Dan berkaitan dengan siapa yang bisa menjadi wali nikah, karena kami sudah tidak mempunyai ayah, kamipun menelusuri siapa saja yang bisa menjadi wali nikah adik kami. Kebetulan salah satu paman kami (adik ibu) adalah pegawai KUA. Beliaulah yang pertama kali mengurutkan nasab untuk keperluan wali nikah adik kami.
Jadi, dalam hukum Islam memang ada urutan nasab yang bisa menjadi wali nikah. Jika urutan pertama tidak ada, wali turun ke urutan selanjutnya. Dalam hal yang kami alami, sesuai urutan wali nikah, kami mengurutkannya seperti dibawah ini:
- Ayah kandung ---> telah meninggal.
- Kakek (dari garis ayah dan seterusnya ke atas dalam garis laki-laki) ---> telah meninggal semua.
- Saudara laki-laki sekandung ---> kami 3 bersaudara perempuan (tidak bisa menjadi wali nikah).
- Saudara laki-laki seayah ---> tidak ada.
- Anak laki-laki dari saudara laki-laki sekandung ---> ingat, kami tidak punya saudara laki-laki.
- Anak laki-laki dari saudara laki-laki seayah ---> tidak ada.
- Anak laki-laki dari anak laki-laki saudara laki-laki sekandung ---> tidak ada.
- Anak laki-laki dari anak laki-laki saudara laki-laki seayah ---> tidak ada.
- Saudara laki-laki ayah sekandung (paman sekandung dari ayah) ---> telah meninggal.
- Saudara laki-laki ayah seayah (paman seayah) ---> tidak ada.
- Anak laki-laki dari paman sekandung ayah ---> disini posisi sepupu kami itu.
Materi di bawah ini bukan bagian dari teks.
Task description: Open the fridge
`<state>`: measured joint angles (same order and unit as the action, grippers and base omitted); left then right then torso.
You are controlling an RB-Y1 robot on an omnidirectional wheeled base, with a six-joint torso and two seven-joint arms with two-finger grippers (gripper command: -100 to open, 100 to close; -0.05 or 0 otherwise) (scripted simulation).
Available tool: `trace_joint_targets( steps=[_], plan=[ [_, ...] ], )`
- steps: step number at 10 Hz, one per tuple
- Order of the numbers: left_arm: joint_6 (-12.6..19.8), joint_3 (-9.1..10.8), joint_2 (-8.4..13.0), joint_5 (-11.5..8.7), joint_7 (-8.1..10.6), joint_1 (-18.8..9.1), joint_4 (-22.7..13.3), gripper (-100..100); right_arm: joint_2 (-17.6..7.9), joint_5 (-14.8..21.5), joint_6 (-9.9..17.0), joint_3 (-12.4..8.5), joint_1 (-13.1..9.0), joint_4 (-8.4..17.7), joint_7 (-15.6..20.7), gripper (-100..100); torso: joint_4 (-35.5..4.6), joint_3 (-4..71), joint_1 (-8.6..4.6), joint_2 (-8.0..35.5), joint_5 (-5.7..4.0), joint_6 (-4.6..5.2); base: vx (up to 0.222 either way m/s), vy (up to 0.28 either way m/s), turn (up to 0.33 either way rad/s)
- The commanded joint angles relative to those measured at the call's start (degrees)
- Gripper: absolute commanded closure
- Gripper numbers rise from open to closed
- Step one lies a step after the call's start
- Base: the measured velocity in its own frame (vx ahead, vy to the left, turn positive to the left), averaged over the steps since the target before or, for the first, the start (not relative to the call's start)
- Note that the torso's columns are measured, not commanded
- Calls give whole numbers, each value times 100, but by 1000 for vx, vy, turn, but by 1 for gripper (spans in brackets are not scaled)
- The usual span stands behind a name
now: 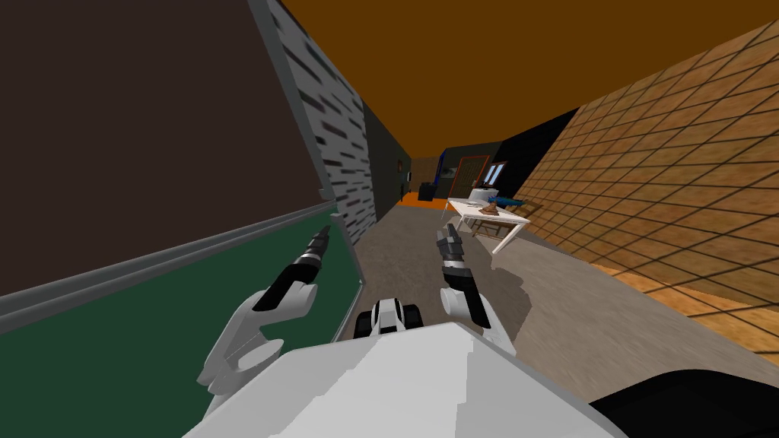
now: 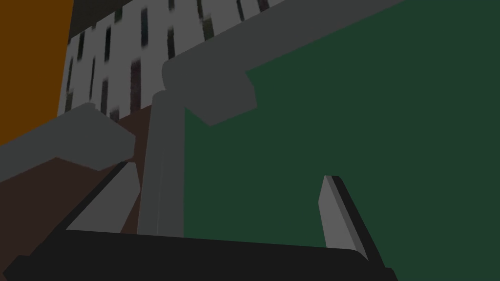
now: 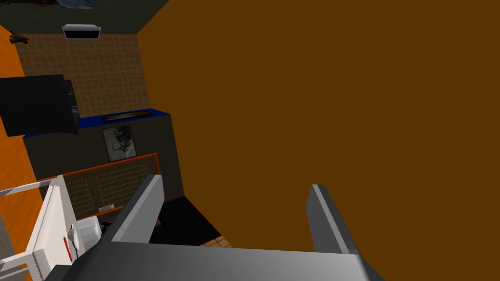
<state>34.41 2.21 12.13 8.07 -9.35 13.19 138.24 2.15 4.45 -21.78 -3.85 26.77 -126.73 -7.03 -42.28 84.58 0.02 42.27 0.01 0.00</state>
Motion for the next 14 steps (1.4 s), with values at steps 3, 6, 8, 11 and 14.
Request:
trace_joint_targets(
  steps=[3,6,8,11,14],
  plan=[
    [761,-7,100,103,-94,-188,23,-100,0,0,0,0,0,0,0,0,-1,-3,-3,5,-1,0,63,-15,-18],
    [1140,-8,143,139,-127,-254,48,-100,0,0,0,0,0,0,0,0,0,0,-2,1,-1,0,63,-18,-12],
    [1401,-8,187,173,-159,-317,83,-100,0,0,0,0,0,0,0,0,0,-1,1,2,0,0,61,-11,-15],
    [1874,-10,274,236,-216,-430,191,-100,0,0,0,0,0,0,0,0,-1,-2,-2,5,-1,0,55,-15,-14],
    [2266,-11,361,287,-264,-525,347,-100,0,0,0,0,-1,0,0,0,3,16,6,-19,-1,9,54,-12,-8]
  ],
)
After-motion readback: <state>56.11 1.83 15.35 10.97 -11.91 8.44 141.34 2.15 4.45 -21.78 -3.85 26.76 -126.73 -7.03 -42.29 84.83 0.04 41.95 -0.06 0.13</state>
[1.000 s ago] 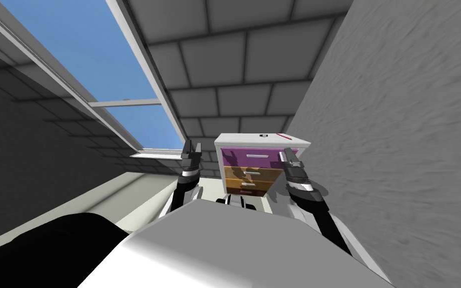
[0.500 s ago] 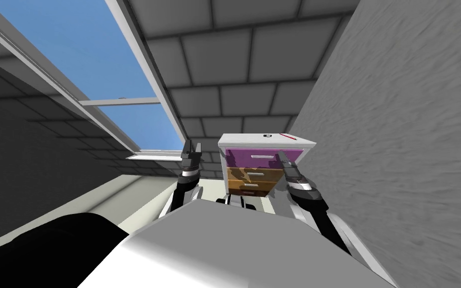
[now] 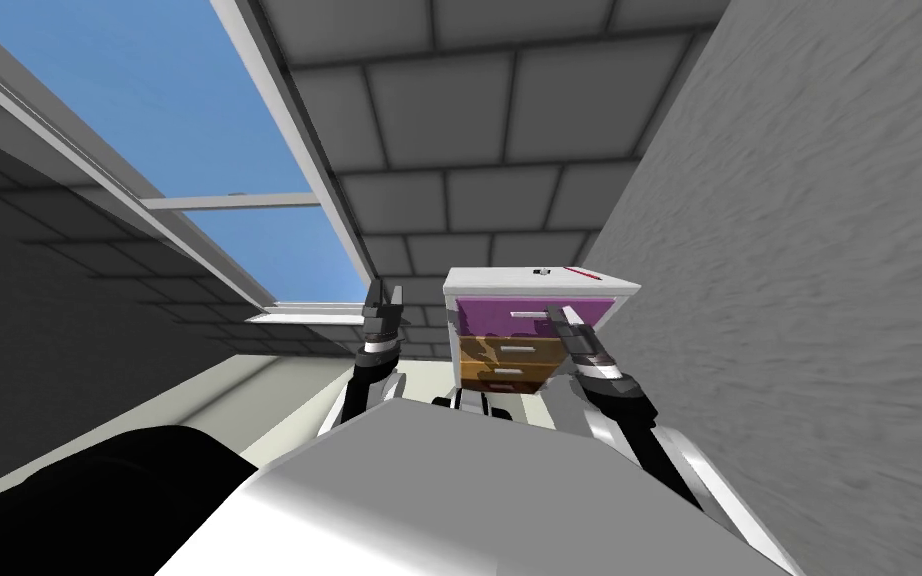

Karena menikah adalah mitsaqon gholidzo (perjanjian Allah yang berat), tentu tidak bisa sembarangan. Ada hukum dan aturan yang harus dipenuhi agar pernikahan sah. Karena jika pernikahan tidak sah, tentu akan berakibat pada hukum hubungan laki-laki dan perempuan. Wallahu a'lam bishowab.
TENTANG WALI NIKAH
Reviewed by Ummi Nadliroh
on
Desember 30, 2015
Rating:
Tidak ada komentar:
Terima kasih telah memberikan komentar di blog saya. Mohon untuk memberi komentar dengan kata yang santun. Terima kasih. :)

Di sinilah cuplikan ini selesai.